Start of Data provided

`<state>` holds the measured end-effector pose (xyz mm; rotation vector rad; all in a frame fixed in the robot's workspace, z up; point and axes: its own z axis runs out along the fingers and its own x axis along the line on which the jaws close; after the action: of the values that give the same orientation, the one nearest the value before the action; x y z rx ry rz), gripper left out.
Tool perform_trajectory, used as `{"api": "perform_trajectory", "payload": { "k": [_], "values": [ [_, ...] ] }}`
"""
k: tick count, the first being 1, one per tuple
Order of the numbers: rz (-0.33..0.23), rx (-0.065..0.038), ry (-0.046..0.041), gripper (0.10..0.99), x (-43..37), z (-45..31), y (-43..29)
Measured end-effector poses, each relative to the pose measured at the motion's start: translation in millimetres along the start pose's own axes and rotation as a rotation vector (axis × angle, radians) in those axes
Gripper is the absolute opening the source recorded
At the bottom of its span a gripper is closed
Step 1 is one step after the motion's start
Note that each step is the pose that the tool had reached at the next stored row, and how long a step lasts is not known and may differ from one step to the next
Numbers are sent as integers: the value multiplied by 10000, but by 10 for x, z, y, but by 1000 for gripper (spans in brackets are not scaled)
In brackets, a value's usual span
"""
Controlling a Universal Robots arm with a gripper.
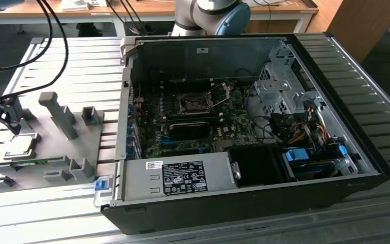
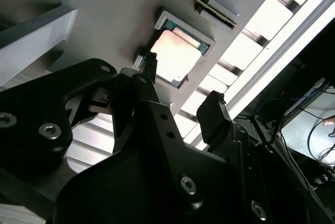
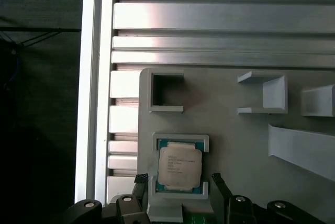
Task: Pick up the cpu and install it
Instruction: 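Pick up the cpu and move it towards the insertion slot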
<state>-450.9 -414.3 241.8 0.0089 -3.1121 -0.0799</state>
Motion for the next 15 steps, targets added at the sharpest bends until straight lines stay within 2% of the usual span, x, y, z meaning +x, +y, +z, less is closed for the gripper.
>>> {"api": "perform_trajectory", "payload": {
  "k": [9,15],
  "values": [
    [-260,8,15,588,-1,39,-4],
    [-43,25,3,588,-3,78,-6]
  ]
}}
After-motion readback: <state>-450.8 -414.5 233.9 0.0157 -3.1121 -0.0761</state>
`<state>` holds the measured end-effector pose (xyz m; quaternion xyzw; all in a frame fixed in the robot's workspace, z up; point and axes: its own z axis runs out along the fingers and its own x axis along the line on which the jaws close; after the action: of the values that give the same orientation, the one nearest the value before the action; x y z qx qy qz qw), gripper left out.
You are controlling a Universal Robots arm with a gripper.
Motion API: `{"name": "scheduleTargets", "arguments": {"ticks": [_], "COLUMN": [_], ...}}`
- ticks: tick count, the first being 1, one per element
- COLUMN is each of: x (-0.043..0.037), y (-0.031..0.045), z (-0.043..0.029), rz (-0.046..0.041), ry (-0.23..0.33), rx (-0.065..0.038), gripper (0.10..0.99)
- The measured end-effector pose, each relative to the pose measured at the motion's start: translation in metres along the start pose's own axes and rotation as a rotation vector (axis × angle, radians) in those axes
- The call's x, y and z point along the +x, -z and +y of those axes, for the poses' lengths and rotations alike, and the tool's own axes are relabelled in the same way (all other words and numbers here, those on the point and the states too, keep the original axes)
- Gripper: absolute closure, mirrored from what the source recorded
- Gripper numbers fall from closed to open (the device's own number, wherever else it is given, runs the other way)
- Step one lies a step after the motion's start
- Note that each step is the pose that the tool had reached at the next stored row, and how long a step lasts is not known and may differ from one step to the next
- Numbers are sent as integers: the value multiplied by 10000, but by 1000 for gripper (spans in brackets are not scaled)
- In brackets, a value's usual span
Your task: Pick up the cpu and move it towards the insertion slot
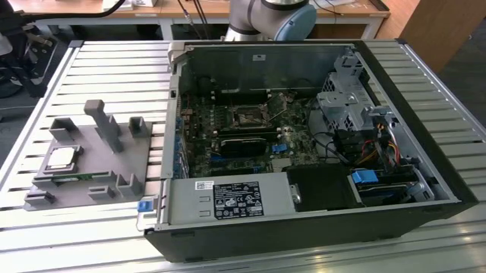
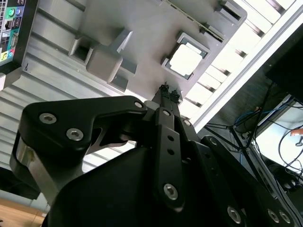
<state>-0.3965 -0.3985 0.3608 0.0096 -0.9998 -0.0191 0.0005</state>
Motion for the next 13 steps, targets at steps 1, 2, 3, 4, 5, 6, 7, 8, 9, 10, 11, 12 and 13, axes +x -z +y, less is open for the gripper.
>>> {"name": "scheduleTargets", "arguments": {"ticks": [1, 2, 3, 4, 5, 6, 7, 8, 9, 10, 11, 12, 13], "x": [3, 6, 8, 11, 14, 17, 19, 23, 25, 28, 31, 34, 38], "y": [0, -1, 0, 0, 0, 0, -1, -1, -1, -1, -1, -1, -1], "z": [0, 0, 0, 0, 0, 0, 0, 0, 1, 1, 1, 1, 1], "rz": [0, -1, -1, -1, 0, 0, -1, -1, -1, -1, -1, -1, 0], "ry": [0, 0, 0, 0, 0, 0, 0, 0, 0, 0, 0, 0, 0], "rx": [0, 0, -1, -1, 0, 0, 0, -1, 0, 0, 0, 0, 0], "gripper": [980, 980, 980, 980, 980, 980, 980, 980, 980, 980, 980, 980, 980]}}
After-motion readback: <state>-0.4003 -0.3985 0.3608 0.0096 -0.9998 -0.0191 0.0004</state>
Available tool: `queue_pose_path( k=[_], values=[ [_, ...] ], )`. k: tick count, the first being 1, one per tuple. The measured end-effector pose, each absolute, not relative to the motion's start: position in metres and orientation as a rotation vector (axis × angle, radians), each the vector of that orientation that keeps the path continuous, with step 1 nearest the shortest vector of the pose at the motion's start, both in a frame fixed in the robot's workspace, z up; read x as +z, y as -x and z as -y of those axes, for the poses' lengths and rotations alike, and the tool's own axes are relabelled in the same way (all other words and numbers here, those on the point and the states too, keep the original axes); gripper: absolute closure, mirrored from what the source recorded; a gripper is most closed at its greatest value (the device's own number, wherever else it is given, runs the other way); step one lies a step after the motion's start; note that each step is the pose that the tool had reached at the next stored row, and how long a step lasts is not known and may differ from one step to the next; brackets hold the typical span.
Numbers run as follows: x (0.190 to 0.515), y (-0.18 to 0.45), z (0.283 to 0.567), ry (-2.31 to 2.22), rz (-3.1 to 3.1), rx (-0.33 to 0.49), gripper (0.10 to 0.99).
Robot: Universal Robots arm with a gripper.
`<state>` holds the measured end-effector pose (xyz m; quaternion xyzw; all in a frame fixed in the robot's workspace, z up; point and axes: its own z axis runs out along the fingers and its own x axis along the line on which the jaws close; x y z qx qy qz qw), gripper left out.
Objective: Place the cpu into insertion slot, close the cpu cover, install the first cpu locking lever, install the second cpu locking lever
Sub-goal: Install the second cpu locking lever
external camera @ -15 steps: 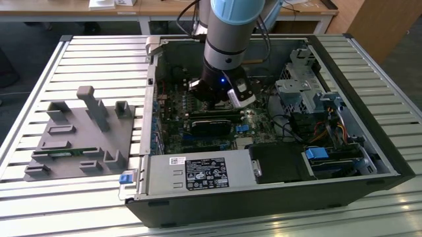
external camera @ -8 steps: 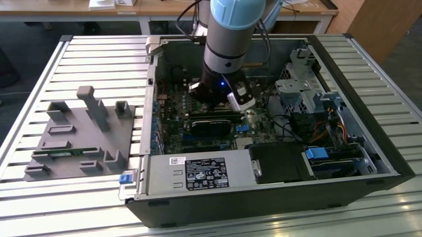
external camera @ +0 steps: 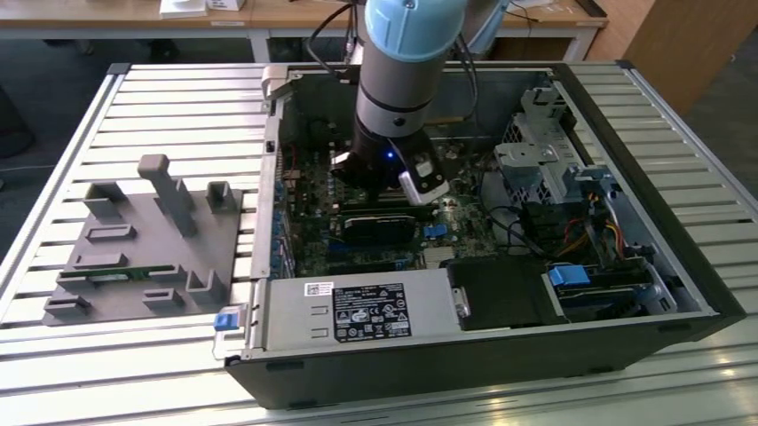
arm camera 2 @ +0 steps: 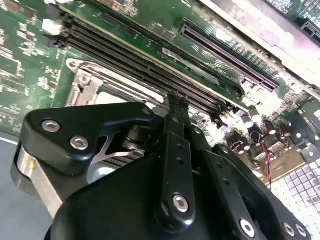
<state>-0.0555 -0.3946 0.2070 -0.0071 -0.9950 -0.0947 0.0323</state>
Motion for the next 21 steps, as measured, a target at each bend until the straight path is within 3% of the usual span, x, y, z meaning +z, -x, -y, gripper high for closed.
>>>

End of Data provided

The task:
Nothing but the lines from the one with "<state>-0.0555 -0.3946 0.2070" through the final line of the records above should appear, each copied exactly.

Reply to the task:
<state>-0.0555 -0.3946 0.2070 -0.0071 -0.9950 -0.0947 0.0323</state>
Motion for the next 21 steps, as measured, a target at each bend until the straight path is within 3% of the usual span, x, y, z meaning +z, -x, -y, gripper high for closed.
>>>

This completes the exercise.